X = X_2d[:, :, 1:].reshape(n, m * (d_x - 1))  # features represented as 2D n * m d_x array
X = np.concatenate((X_2d[:, 0, 0].reshape(n, 1), X), axis=1)  # Add age feature seperately so that it is not repated 12 times
Y = labels[:, 1:]
d_y = Y.shape[1]


### Data impution and feature engineering:

In [3]:
# Data impution:
#imputer = KNNImputer(n_neighbors=2, weights="uniform")  # can also do weights="distance"
imputer = SimpleImputer(missing_values=np.nan, strategy='most_frequent')  # this is a stupid strategy but KNN is too slow?
#imputer = IterativeImputer(max_iter=2, random_state=0)
print(np.shape(X))
X_imp = imputer.fit_transform(X)
print(np.shape(X_imp))

(18995, 409)
(18995, 409)


In [4]:
# Outlier removal:
outliers_fraction = 0.2
clf = EllipticEnvelope(contamination=outliers_fraction)
clf.fit(X_imp)
#scores_pred = clf.decision_function(X_imp)
y_pred = clf.predict(X_imp)
X_inliers = X_imp[y_pred==1]
Y_inliers = Y[y_pred==1]
print(np.shape(X_inliers))



(15196, 409)


In [5]:
# Normalization:



In [6]:
# Fix imbalanced data? SVM seems to do it automatically

# Feature engineering????

In [7]:
# Load test file
test_features_file = "test_features.csv"
test_features = read_from_file(test_features_file)
n_test = test_features.shape[0] // m
X_2d_test = test_features.reshape(n_test, m, -1)[:, :, 2:]
X_test = X_2d_test[:, :, 1:].reshape(n_test, m * (d_x - 1))
X_test = np.concatenate((X_2d_test[:, 0, 0].reshape(n_test, 1), X_test), axis=1)

In [8]:
#imputer = SimpleImputer(missing_values=np.nan, strategy='most_frequent')
#imputer = KNNImputer(n_neighbors=2, weights="uniform")
X_test_imp = imputer.transform(X_test)


print(np.shape(X_test_imp))


(12664, 409)




### Subtask 1:
Predict whether medical tests are ordered by a clinician in the remainder of the hospital stay: 0 means that there will be no further tests of this kind ordered, 1 means that at least one of a test of that kind will be ordered. In the submission file, you are asked to submit predictions in the interval [0, 1], i.e., the predictions are not restricted to binary. 0.0 indicates you are certain this test will not be ordered, 1.0 indicates you are sure it will be ordered. The corresponding columns containing the binary groundtruth in train_labels.csv are: LABEL_BaseExcess, LABEL_Fibrinogen, LABEL_AST, LABEL_Alkalinephos, LABEL_Bilirubin_total, LABEL_Lactate, LABEL_TroponinI, LABEL_SaO2, LABEL_Bilirubin_direct, LABEL_EtCO2.


In [24]:

# Issue: some patients do not start at hour 1, but 2, 3, 4 etc???
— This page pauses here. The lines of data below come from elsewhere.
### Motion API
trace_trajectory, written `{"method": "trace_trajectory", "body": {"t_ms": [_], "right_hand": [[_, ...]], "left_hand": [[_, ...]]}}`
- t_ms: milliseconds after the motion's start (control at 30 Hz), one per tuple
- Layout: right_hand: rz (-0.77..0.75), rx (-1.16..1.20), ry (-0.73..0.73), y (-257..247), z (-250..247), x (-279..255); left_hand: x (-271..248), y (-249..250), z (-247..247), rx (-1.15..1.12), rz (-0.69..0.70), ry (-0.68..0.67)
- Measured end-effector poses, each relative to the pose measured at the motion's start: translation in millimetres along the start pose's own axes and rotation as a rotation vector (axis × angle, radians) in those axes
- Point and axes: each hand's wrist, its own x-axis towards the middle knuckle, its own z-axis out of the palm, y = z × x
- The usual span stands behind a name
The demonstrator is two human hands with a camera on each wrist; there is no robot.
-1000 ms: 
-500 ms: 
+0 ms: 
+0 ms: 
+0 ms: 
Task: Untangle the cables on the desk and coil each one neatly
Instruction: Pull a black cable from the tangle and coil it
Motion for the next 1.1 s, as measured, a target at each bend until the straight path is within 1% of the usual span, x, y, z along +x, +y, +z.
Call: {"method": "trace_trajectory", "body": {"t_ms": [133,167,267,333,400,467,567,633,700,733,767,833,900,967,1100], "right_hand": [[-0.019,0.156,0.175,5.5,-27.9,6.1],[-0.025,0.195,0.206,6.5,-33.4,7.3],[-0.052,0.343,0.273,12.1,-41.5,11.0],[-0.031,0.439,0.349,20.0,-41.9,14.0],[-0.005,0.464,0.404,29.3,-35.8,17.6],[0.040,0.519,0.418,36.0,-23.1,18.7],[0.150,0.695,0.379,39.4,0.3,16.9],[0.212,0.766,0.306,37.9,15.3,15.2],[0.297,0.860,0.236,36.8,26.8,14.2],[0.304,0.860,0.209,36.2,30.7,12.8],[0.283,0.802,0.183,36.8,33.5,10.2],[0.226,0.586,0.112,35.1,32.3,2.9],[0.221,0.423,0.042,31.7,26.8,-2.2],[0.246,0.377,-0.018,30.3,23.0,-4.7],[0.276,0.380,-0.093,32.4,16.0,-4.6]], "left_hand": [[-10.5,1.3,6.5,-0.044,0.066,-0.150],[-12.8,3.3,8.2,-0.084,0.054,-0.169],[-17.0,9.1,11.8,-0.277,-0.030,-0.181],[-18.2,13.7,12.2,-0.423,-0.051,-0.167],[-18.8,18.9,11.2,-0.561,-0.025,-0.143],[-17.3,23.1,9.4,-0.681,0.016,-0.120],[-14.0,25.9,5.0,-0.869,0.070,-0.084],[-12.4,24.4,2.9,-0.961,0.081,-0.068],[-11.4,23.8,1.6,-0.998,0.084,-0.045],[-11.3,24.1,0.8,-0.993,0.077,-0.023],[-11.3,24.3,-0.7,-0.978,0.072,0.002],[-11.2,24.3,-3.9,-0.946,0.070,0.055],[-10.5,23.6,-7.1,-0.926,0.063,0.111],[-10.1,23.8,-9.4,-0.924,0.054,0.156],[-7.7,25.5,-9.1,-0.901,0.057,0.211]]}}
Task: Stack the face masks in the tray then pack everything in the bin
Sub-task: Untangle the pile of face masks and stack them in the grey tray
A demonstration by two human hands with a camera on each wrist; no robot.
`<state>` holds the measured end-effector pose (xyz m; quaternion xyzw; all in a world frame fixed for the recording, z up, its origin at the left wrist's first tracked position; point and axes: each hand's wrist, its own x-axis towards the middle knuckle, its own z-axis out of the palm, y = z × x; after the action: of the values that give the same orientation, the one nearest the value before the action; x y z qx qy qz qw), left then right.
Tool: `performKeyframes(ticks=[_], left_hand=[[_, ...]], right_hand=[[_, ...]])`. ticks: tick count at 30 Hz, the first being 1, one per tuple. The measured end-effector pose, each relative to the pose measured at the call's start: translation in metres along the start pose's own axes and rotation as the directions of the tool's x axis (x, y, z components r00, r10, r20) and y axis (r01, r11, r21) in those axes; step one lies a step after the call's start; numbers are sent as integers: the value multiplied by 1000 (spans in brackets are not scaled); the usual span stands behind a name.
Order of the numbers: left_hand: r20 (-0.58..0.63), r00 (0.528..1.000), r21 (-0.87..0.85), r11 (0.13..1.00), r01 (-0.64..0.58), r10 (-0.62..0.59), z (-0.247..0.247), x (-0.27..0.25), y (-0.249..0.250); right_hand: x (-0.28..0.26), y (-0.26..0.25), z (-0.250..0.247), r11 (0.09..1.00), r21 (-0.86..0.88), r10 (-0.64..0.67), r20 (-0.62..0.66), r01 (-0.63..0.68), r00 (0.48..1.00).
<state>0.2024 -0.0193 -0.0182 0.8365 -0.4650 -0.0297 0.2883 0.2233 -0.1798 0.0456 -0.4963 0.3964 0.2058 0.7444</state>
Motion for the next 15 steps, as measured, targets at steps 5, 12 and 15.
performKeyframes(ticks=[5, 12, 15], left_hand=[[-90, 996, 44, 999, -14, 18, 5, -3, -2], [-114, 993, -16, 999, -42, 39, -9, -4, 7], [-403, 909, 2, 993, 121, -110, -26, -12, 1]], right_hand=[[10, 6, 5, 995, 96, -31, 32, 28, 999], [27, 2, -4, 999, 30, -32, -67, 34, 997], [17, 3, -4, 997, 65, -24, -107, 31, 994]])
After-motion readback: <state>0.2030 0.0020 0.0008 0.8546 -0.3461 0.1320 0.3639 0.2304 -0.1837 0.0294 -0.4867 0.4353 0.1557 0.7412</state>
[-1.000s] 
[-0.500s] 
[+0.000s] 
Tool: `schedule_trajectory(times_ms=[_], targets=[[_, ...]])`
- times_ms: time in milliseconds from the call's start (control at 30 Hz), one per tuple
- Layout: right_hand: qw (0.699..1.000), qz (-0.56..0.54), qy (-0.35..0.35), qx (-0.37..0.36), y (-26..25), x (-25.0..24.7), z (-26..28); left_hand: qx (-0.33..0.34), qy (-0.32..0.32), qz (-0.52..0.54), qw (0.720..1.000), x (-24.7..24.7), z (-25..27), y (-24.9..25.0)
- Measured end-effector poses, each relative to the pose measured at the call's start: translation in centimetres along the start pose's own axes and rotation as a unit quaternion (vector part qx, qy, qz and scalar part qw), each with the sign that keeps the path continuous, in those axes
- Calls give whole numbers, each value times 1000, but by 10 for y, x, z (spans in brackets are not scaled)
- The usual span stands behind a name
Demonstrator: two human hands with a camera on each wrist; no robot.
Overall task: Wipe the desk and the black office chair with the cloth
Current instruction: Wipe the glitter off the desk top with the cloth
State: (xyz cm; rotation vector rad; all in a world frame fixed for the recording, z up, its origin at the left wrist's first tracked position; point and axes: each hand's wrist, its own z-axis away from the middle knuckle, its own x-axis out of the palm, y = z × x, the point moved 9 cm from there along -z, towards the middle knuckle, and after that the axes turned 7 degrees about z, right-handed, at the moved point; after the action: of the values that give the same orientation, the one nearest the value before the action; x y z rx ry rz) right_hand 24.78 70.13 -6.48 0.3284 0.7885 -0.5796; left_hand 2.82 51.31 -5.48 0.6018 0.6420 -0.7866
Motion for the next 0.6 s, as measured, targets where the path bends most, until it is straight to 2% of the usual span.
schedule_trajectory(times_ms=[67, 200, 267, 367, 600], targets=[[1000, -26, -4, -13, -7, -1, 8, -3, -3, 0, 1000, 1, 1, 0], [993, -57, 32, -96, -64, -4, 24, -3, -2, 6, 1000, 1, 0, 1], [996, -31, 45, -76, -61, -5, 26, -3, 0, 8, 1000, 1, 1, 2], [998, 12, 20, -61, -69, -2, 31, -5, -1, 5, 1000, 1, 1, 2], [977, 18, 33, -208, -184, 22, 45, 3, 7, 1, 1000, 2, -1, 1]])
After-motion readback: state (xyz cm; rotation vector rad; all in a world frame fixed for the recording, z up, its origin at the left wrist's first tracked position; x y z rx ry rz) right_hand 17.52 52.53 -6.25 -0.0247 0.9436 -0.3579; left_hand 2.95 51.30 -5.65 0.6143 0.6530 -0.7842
# metrics.classification_report for classification metrics

# NEED TO DO NORMALIZATION SINCE SVM IS NOT SCALE INVARIANT!!!

C = 1.0  # Regularization parameter (inversely proportional, not lambda)
clf = svm.SVC(C=C, kernel='rbf', gamma='scale', probability=False, class_weight='balanced')  # The “balanced” mode uses the values of y to automatically adjust weights inversely proportional to class frequencies in the input data
clf.fit(X_inliers, Y_inliers[:, 8])
solution = clf.decision_function(X_test_imp)
solution = (1 + np.exp(-solution))**-1
np.savetxt(output_file, solution, fmt='%.10f')

### Subtask 2:
Predict whether sepsis will occur in the remaining stay: 0 means that no sepsis will occur, 1 otherwise. Similar to Subtask 1, you are asked to produce predictions in the interval [0, 1] for this task. The corresponding column containing the binary groundtruth in train_labels.csv is LABEL_Sepsis.

### Subtask 3:
Predict future mean values of key vital signs. The corresponding columns containing the real-valued groundtruth in train_labels.csv are LABEL_RRate, LABEL_ABPm, LABEL_SpO2, LABEL_Heartrate.